AINSI QUE l’explique Michèle Lefrançois, conservateur au musée des Années 1930, dans le catalogue de l’exposition, Tamara de Lempicka avait «l’ambition de se fairel’icône idéale» d’une société qui la fascinait. Née à Varsovie dans un milieu cultivé, Tamara, qui épousa successivement le comte Tadeusz de Lempicki puis le riche baron hongrois Raoul Kuffner de Dioszegh, fut toujours avide de reconnaissance publique, éblouie par l’aristocratie et la grande bourgeoisie, follement attirée par ce qu’on appellerait aujourd’hui l’univers de la jet-set, l’élite fortunée et glamour. Sa vie – qui ressemble à un scénario de film – est le miroir de son oeuvre, et réciproquement. Elle n’eut de cesse d’observer les divertissements des Années folles, de côtoyer les célébrités de l’époque, puis de les peindre, affirmant un style singulier, élégant, entre postcubisme, maniérisme moderniste et figuration néoclassique.
La cinquantaine de toiles que le musée de Boulogne expose – pour la plupart réalisées dans les années 1930 – permet d’abord de découvrir le style des débuts de Tamara : une peinture froide, hau- taine (voir le glacial portrait de Tadeusz Lempicki, de 1928), qui s’assouplit et s’anime peu à peu, lorsque les Années folles battent leur plein.
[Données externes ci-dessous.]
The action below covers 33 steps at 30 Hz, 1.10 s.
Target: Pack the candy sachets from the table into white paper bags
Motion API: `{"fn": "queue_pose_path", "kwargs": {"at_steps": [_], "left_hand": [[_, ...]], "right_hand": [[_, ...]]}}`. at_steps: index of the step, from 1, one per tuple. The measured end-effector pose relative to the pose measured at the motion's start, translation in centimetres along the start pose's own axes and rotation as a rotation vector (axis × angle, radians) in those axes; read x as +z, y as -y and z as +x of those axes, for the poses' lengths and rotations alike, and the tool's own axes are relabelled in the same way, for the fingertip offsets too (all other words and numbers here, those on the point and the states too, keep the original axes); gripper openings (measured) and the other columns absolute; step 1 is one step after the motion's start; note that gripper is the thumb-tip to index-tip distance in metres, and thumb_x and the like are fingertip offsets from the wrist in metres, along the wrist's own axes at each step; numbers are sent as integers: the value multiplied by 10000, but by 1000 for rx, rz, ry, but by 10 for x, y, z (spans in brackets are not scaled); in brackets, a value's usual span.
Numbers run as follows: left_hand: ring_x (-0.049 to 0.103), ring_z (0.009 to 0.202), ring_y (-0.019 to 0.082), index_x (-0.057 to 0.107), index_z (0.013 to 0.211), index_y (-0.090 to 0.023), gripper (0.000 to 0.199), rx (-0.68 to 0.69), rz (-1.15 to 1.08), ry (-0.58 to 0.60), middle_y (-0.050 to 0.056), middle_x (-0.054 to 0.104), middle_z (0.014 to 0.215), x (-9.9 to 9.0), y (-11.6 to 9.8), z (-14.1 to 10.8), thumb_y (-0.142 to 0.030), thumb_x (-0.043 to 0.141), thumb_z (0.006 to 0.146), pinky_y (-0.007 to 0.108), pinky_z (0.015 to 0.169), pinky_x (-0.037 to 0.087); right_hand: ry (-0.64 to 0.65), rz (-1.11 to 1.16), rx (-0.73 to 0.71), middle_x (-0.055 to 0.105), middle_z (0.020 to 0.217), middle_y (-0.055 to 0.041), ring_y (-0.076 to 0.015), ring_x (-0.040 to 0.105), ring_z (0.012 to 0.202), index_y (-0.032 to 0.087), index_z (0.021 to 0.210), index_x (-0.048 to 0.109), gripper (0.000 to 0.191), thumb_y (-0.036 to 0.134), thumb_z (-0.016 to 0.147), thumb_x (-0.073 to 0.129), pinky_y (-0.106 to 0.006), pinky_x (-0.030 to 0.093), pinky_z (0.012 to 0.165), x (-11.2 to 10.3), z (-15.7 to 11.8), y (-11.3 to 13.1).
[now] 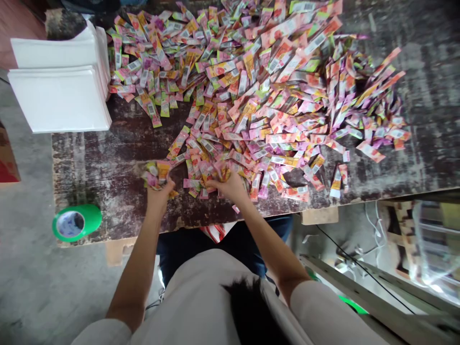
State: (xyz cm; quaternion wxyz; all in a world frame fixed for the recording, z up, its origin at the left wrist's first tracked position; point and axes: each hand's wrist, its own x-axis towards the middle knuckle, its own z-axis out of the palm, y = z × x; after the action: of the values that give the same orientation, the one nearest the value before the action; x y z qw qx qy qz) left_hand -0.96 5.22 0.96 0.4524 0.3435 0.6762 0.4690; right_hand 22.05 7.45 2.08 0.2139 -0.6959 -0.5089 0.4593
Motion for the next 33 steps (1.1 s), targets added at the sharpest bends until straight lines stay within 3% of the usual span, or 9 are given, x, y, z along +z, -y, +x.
{"fn": "queue_pose_path", "kwargs": {"at_steps": [5, 8, 11, 15, 18, 21, 23, 27, 33], "left_hand": [[630, 1030, 274, 652, 1098, -199, 391, 310, 762, 413, 95, 713, 1071, 32, 5, -12, -222, 681, 708, 422, 912, 459], [619, 976, 320, 674, 900, -172, 186, 391, 1094, 483, 133, 709, 947, 45, 4, -3, -225, 626, 728, 453, 866, 428], [611, 938, 315, 635, 776, -186, 75, 440, 1177, 509, 127, 684, 858, 44, 2, 5, -226, 606, 718, 445, 849, 414], [615, 982, 279, 625, 832, -196, 153, 398, 889, 374, 99, 685, 935, 14, 3, 3, -243, 642, 687, 419, 892, 444], [651, 951, 237, 628, 972, -196, 314, 173, 421, 183, 83, 693, 1016, -19, 8, -4, -373, 676, 716, 369, 826, 516], [665, 728, 190, 622, 902, -195, 353, -112, 60, 58, 32, 684, 804, -38, 13, -5, -458, 709, 682, 310, 659, 546], [639, 651, 158, 609, 850, -197, 369, -148, -23, -5, 2, 653, 734, -36, 14, 1, -458, 749, 630, 284, 620, 544], [652, 729, 176, 629, 958, -187, 456, 9, 247, -14, 32, 682, 864, -3, 8, 34, -397, 786, 585, 295, 650, 544], [663, 960, 316, 647, 859, -187, 174, 251, 1029, 47, 127, 698, 883, 34, -2, 78, -308, 622, 736, 392, 834, 474]], "right_hand": [[-10, -456, 32, 727, 997, -181, -329, 690, 945, 163, 993, 671, 317, 362, 748, 697, -382, 516, 789, 31, 8, 4], [17, -363, 77, 735, 949, -170, -317, 700, 910, 162, 926, 690, 264, 320, 715, 699, -358, 523, 753, 25, 17, 1], [16, -105, 127, 734, 866, -97, -272, 695, 836, 180, 831, 679, 244, 345, 658, 729, -344, 535, 719, 9, 18, -10], [12, 290, 121, 687, 708, -26, -227, 662, 703, 197, 713, 634, 265, 386, 585, 768, -347, 547, 653, -24, -1, -30], [-17, 549, 103, 689, 731, -17, -225, 671, 729, 211, 734, 640, 291, 412, 579, 782, -360, 562, 668, -49, -22, -44], [-105, 687, 155, 704, 785, -12, -224, 680, 742, 224, 805, 654, 350, 415, 553, 806, -375, 573, 687, -57, -34, -53], [-105, 662, 152, 713, 808, -15, -227, 684, 750, 219, 838, 660, 405, 416, 526, 828, -386, 576, 706, -50, -31, -53], [-179, 341, 118, 737, 895, -69, -268, 693, 867, 195, 873, 676, 393, 444, 591, 791, -408, 565, 774, -20, -1, -35], [-250, -207, 212, 731, 968, -185, -338, 695, 924, 161, 944, 704, 330, 397, 713, 695, -424, 540, 799, 6, 37, -2]]}}
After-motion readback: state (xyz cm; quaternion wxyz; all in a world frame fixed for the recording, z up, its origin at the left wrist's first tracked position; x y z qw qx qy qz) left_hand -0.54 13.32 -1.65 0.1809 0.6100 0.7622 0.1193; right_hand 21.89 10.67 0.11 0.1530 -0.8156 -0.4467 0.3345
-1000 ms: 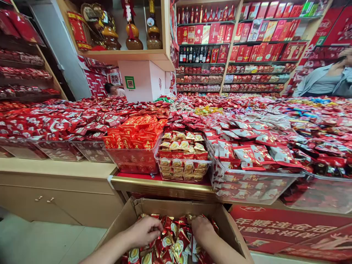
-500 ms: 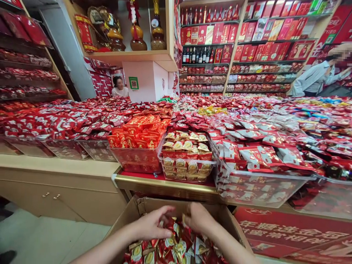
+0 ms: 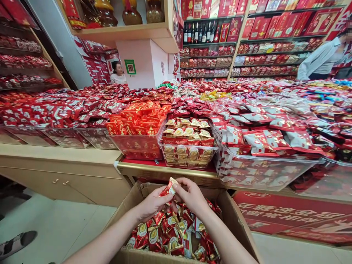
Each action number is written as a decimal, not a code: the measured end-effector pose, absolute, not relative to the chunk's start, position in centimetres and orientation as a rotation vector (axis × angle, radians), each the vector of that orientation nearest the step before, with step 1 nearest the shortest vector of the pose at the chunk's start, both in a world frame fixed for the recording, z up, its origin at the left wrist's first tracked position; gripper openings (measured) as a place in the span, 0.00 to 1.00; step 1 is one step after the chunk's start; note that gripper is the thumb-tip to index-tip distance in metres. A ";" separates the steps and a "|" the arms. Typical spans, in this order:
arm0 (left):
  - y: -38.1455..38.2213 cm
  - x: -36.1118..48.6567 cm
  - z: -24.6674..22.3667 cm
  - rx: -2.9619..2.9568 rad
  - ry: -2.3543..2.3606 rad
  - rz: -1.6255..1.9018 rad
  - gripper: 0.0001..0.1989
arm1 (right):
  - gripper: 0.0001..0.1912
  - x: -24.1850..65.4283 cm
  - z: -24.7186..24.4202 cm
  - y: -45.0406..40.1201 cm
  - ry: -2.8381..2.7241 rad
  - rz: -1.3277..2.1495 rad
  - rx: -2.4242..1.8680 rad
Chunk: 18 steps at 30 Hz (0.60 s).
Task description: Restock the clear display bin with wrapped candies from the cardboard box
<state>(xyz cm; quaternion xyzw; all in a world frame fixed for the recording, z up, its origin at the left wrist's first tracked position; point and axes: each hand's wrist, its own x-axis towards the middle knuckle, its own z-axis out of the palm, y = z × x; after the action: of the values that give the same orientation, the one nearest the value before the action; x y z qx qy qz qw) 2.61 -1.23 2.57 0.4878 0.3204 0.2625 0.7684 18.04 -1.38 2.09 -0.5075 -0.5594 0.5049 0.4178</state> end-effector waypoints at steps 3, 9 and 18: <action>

L’artiste additionne alors les représentations des visages de la vie parisienne : haute bourgeoisie ou univers de la nuit, comme Suzy Solidor, la chanteuse sulfureuse, ou Marjorie Ferry, créature aux moeurs libérées… Le style est très moderne, le graphisme proche de l’art publicitaire, les couleurs accrocheuses, voire tapageuses.
Crise mystique.
La période de dépression qu’elle traverse au milieu des années 1930 la conduit à choisir des thèmes plus profonds. Elle connaît alors une sorte de crise mystique, et aborde une série de toiles aux thèmes religieux (la « Vierge à l’enfant » et surtout la « Mère supérieure », inspirée d’une nonne qu’elle avait rencontrée et sur le visage de laquelle elle lisait «la souffrance du monde, si terrible à contempler»).
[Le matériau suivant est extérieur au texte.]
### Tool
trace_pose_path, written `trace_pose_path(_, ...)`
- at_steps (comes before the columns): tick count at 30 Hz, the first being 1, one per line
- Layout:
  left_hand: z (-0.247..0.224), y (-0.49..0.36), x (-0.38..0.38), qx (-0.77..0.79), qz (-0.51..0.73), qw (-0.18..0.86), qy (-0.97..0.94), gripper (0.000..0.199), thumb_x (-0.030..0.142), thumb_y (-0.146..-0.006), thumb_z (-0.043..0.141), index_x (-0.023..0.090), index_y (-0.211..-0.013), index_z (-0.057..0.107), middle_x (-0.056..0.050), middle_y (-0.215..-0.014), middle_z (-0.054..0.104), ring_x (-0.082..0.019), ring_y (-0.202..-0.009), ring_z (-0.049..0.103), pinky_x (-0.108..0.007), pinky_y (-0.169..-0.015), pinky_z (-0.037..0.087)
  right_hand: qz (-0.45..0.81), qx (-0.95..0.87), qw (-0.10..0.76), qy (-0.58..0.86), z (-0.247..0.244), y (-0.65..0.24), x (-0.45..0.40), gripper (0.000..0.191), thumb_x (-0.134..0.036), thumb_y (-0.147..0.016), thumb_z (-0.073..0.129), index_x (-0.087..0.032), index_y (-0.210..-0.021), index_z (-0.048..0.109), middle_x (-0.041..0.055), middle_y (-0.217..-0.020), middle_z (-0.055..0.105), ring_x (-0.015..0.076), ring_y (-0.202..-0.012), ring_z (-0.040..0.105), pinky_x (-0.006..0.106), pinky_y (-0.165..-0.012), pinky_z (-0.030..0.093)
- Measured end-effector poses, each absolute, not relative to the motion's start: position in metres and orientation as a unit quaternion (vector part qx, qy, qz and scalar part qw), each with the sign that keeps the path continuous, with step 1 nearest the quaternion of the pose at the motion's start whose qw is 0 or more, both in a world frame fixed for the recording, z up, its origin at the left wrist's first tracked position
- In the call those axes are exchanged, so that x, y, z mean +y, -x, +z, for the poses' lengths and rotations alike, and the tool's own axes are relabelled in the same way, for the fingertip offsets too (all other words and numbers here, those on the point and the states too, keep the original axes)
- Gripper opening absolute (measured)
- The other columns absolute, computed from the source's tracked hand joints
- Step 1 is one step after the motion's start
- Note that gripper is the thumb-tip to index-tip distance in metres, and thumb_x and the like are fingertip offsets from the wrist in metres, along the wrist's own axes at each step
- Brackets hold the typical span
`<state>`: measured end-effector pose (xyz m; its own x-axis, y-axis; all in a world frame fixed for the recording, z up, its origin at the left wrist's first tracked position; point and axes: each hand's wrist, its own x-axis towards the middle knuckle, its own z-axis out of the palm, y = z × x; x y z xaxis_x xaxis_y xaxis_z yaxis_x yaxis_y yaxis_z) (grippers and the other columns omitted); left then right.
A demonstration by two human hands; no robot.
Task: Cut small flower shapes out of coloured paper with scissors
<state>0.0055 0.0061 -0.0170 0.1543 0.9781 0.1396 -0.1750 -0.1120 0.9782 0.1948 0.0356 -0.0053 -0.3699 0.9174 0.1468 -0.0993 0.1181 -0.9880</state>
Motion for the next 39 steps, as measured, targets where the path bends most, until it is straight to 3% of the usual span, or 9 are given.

Puis en Amérique, dans les années 1950, elle change radicalement de langage pour se tourner vers des représentations de natures mortes, de paysages, des compositions marquées par l’abstraction. Tamara vit ses dernières années au Mexique, et adopte un style plus charmant, tendre et gracieux.
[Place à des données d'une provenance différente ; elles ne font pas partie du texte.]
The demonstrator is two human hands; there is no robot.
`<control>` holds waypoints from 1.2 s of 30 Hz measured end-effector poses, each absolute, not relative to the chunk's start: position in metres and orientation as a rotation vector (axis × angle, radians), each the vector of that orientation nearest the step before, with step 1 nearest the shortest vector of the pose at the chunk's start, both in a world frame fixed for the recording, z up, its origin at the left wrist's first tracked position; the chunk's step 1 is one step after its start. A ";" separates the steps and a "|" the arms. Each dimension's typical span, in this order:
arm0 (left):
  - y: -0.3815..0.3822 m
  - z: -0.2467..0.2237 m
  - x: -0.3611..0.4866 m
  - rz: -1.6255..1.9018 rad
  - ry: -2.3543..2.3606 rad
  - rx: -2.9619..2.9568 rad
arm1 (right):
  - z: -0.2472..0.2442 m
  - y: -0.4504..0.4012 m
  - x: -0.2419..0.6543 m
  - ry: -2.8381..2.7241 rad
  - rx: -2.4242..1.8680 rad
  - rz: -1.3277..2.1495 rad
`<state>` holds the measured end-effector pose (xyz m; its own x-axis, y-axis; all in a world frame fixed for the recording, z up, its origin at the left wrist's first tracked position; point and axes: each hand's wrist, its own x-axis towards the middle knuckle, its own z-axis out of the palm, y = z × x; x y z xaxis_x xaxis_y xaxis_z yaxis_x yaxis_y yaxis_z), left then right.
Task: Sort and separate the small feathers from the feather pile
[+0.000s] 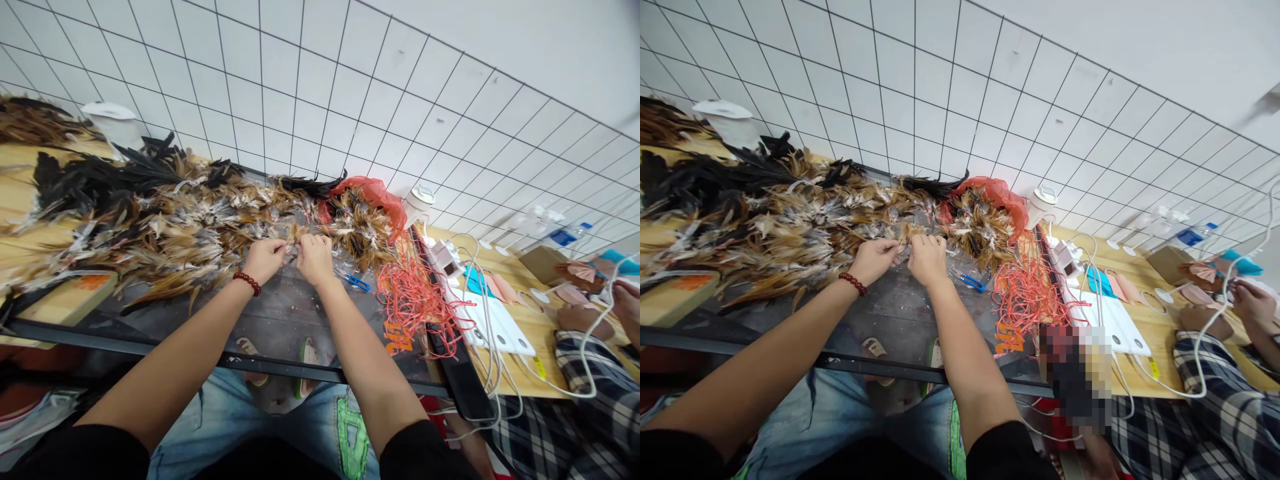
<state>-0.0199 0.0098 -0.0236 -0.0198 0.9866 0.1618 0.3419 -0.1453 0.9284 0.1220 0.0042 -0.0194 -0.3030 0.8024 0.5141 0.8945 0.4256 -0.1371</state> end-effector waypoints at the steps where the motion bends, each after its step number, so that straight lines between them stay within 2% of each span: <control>1: 0.009 -0.022 -0.018 1.183 1.385 1.444 | -0.019 0.004 0.122 -2.160 -1.428 -0.237; 9: 0.008 -0.006 -0.018 1.310 1.262 0.981 | -0.017 0.002 0.123 -2.185 -1.428 -0.271; 20: 0.013 -0.020 -0.017 1.285 1.394 1.259 | -0.017 0.002 0.121 -2.187 -1.454 -0.256; 27: 0.018 -0.024 -0.021 1.466 1.363 1.234 | -0.021 0.005 0.122 -2.152 -1.407 -0.241; 36: 0.014 -0.022 -0.016 1.301 1.346 1.242 | -0.021 0.004 0.122 -2.136 -1.412 -0.241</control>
L’exposition témoigne de l’évolution de l’artiste. L’occasion de découvrir également les dessins de Tamara de Lempicka, des photos de la jeune femme posant pour de grands photographes et couturiers, ainsi que la reconstitution de son atelier très « années 1930 » du 7, rue Méchain, à Paris, immeuble construit par l’architecte Robert Mallet-Stevens. Un atelier résolument moderne, élégant, libéré de toute convention, à l’image de Tamara.
Musée des Années 30, espace Landowski, 28, avenue André-Morizet, 92100 Boulogne-Billancourt. Tél. 01.55.18.46.42. Jusqu’au 16 juillet. Catalogue, coédition Flammarion et Les Amis du musée des Années 30, 160 p., 35 euros.